Language Assistance Services, In Reality
Despite an acutely heterogeneous patient population, the LAS tools and systems at EM residents’ disposal are wanting. Current interpretation options tend to rely on antiquated technology and are scattered and cumbersome to use. Remote over-the-phone interpretation (OPI) and video remote interpretation (VRI) offer critical solutions that scale, however, providers consistently report logistical difficulties accessing those solutions, rendering them less efficacious. Some residents described the dual-handset interpreter phone as “grimy,” and its usage did not fit into their workflows: locating it, knowing which access code to use, and connecting to the voice on the line. Remote interpretation can feel abstract—elderly patients get confused, and if they’re hard of hearing, lack of body language cues creates difficulty. Additionally, about a third of residents questioned the qualifications of the remote phone interpreters and perceived the resource to be inaccurate.

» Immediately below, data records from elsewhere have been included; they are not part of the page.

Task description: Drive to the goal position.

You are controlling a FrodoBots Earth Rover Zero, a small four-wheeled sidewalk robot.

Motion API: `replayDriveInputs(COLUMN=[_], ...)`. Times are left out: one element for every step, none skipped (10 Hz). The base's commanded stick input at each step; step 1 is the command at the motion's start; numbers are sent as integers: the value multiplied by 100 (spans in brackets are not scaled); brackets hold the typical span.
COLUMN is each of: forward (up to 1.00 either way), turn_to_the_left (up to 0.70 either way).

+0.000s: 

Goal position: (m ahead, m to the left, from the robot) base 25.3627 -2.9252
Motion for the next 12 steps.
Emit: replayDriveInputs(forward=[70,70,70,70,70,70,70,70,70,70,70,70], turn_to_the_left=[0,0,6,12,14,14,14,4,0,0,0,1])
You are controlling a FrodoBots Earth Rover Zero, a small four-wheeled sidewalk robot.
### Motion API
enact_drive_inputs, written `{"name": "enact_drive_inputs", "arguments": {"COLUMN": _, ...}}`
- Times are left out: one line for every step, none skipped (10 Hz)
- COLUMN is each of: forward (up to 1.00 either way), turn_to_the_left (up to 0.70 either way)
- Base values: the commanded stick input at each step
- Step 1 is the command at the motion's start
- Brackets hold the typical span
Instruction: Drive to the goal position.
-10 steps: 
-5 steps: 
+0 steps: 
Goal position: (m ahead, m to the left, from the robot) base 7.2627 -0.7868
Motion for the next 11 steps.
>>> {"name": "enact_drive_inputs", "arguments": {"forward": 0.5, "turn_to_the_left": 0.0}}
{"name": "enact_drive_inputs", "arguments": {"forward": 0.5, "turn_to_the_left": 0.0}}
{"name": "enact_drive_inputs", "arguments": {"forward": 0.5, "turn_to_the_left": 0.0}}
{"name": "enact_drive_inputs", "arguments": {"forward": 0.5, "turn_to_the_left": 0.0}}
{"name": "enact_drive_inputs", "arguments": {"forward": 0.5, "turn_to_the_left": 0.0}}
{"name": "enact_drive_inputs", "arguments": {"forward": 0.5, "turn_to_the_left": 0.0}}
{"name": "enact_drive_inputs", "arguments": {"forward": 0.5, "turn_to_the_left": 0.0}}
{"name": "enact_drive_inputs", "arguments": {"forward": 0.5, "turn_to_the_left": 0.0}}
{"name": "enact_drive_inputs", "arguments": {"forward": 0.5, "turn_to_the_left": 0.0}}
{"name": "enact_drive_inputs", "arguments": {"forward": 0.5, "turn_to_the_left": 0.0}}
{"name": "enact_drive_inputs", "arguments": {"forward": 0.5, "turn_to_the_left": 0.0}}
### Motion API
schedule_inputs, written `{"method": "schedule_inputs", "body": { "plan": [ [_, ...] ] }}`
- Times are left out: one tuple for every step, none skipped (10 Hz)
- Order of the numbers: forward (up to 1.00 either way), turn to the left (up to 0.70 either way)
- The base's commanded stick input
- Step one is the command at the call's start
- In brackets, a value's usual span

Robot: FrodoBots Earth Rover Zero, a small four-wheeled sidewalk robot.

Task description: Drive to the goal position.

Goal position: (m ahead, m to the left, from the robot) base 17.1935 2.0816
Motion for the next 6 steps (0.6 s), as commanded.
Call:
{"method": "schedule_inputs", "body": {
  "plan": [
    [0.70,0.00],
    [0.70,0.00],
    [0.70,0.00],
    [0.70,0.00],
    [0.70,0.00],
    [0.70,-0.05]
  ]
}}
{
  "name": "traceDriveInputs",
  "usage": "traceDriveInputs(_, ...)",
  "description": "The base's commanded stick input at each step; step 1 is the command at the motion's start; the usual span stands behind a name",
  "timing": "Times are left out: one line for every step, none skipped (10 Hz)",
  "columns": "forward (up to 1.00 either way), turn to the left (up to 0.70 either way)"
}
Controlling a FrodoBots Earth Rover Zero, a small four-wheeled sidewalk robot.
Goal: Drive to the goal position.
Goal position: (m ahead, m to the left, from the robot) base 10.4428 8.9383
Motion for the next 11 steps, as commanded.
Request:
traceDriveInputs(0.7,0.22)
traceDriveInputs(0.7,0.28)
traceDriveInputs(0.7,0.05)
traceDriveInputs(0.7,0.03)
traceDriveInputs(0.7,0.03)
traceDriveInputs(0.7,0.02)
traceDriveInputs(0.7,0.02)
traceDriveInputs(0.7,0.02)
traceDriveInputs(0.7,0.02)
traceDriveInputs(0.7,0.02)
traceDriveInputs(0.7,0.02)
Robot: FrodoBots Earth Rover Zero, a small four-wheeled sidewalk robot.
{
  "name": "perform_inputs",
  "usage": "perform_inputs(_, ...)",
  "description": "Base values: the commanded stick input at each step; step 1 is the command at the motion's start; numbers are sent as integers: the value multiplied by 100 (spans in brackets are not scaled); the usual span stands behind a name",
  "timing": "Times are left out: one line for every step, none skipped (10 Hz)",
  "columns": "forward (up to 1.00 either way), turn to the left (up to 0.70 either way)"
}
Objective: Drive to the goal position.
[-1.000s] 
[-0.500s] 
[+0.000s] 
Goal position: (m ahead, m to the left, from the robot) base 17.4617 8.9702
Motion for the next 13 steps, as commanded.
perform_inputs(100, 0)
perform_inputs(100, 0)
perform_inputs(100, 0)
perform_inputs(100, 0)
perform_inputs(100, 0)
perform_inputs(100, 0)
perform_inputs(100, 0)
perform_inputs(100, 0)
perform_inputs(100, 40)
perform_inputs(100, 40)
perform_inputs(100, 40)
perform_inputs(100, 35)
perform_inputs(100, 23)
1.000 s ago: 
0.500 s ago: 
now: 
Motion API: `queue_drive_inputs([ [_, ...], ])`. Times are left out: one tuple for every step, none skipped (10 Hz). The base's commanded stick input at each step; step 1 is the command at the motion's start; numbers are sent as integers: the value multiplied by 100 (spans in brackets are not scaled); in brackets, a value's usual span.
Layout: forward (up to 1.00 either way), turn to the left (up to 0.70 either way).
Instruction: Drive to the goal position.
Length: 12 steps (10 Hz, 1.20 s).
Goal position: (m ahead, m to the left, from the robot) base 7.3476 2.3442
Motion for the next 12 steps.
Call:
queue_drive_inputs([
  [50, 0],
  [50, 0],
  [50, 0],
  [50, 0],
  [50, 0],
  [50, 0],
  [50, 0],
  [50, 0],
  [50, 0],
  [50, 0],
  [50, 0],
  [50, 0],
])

Aside from OPI and VRI, EM residents can request a trained in-person medical interpreter, the coveted gold star resource. The approximate ratio of 3,000 nationally certified medical interpreters to an LEP patient population of almost 30 million, equates to about 10,000 patients per interpreter. Facilities may have their own internal qualification and allocation processes for interpreters, but residents nonetheless reported great difficulty in accessing qualified in-person interpretation through approved channels.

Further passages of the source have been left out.